Столовая намного более причудливая, чем мне показалось. С другой стороны, вчера вечером меня больше волновала спальня. Или, скорее, тот, кто присоединился ко мне.
В углу комнаты стоит большой, круглый стол. Окна от пола до потолка с обеих сторон предлагают много солнечного света и великолепный вид на мой новый город за пределами углового балкона. Очень красиво.
— Хорошо смотрится.
Я вскидываю брови, вздёргивая их ещё выше при виде Дилана только в потёртых джинсах с низкой посадкой и с бисеринками воды на коже.
И его улыбки.
— Ты в моей футболке.
Мы так и стоим там, пристально глядя друг на друга, почти ощутимое напряжение повисает между нами в воздухе. Хочется полететь в его объятья, но также вытянуть это незнакомое ощущение.
Стук в дверь сводит напряжённость на нет.
— Это завтрак. Я заберу. — Он хмурится и направляется к двери.
На дрожащих ногах я двигаюсь к столу и сажусь. Дилан подкатывает тележку и убирает стеклянную крышку с блюда. Затем садится недалеко от меня и разворачивает стул таким образом, что сталкивается со мной.
Еда прекрасная, и, чувствуя голод, я тут же приступаю к ней.
Дилан проглатывает кусочек клубники.
— Так. У меня ещё одно выступление сегодня вечером.
Ах, вот она. Неизбежность. Наше время подошло к концу.
— Хорошо. Я…
— Поэтому я хочу, чтобы ты провела со мной весь оставшийся день.
— Оу.
На моём лице появляется улыбка, которую я не могу подавить. Я расслабляюсь и пережёвываю хрустящий кусочек бекона.

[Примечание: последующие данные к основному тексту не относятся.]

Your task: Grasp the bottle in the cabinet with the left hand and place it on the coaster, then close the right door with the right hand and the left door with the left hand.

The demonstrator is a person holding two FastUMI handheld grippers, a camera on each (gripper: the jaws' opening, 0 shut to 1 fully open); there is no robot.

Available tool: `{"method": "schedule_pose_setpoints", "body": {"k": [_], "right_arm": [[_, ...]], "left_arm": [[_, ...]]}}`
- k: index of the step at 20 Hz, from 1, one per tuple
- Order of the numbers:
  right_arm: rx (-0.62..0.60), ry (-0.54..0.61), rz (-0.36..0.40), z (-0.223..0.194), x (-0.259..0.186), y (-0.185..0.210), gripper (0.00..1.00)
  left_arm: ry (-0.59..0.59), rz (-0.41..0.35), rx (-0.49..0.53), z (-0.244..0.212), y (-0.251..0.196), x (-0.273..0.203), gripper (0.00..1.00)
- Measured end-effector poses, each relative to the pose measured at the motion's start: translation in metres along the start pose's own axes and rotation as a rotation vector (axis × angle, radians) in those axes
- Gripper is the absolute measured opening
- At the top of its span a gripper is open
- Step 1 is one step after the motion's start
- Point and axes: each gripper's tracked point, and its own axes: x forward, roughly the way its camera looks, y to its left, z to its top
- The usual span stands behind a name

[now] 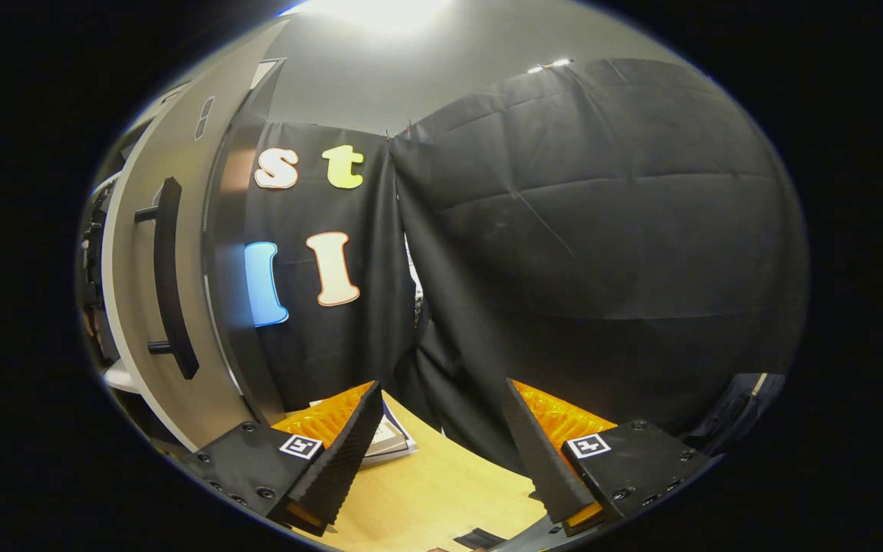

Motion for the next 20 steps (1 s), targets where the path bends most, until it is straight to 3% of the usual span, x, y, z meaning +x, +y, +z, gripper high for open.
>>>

Дилан крадёт один из моей тарелки.
— Ты проводила мне экскурсию по запоминающимся местам Чикаго. Возможно, мы сможем придумать что-то такое же интересное здесь. Посмотри, может ли Бостон конкурировать с городом с фасолькой. (прим. перев.: — имеется в виду памятник Клауд-Гейт в виде облака, которые многие сравнивают с бобом или фасолью).
Дерьмо. Действительность вторгается в комнату. Я не могу выйти с ним в люди. Что, если кто-то увидит нас вместе? Нам повезло, что наша последняя встреча осталась незамеченной репортёрами, и даже если нас засняли на фото, это не имело значения тогда. Но имеет сейчас, а молния не бьёт в одно место дважды.
— Сначала у меня репетиция, но после — я твоя.
Слова выскакивают сами по себе, но я не хочу забирать их, потому что это чистая правда. Я хочу провести столько времени с ним, сколько смогу, пока он находится в этом городе. И плевать я хотела на последствия.
Чистое счастье в его глазах волнует меня больше, чем я могу передать словами.
Завтрак с Диланом затягивается — сироп вкуснее, если его слизываешь с кончиков пальцев — и затем мне приходится заехать домой, чтобы переодеться и найти другой шарф, который скроет новые отметины на моей шее. Я оставляю футболку Дилана под кардиганом, отчего кожа чувствуется по-другому — остро — сажусь в такси, окунаясь в воспоминания о прошлой ночи.
Я всё ещё дрожу, когда такси подъезжает к залу репетиций. Опаздываю, так как заскочила домой, и, запыхавшись, мчусь в аудиторию, врываясь в последний момент. В мой второй день гобоист получил суровый выговор за то, что опоздал на три минуты, а я не стремлюсь получить то же самое. Я не последняя, кто садится, но Блэйн уже на месте, ждёт с едва скрытым раздражением. Он выглядит так строго, что мне приходится подавить хихиканье и отвернуться, будто рассматриваю свою пятку.
Если бы он только знал, что меня задержало…
Чувство исчезает, отодвинутое множеством мыслей о Дилане.
Я должна чувствовать себя виноватой, предаваясь здесь таким воспоминаниям. И для чувства вины есть много причин.
Но не чувствую.
— Эй. — Пол наклоняется ближе, убивая мои мечты о Дилане, говоря так тихо, чтобы только я могла его услышать.
— Хорошо, что ты успела. Мне было бы не по себе, если бы у тебя возникли неприятности в первую же неделю из-за того, что я пригласил тебя на поздний концерт, и ты опоздала. — Он поднимает брови.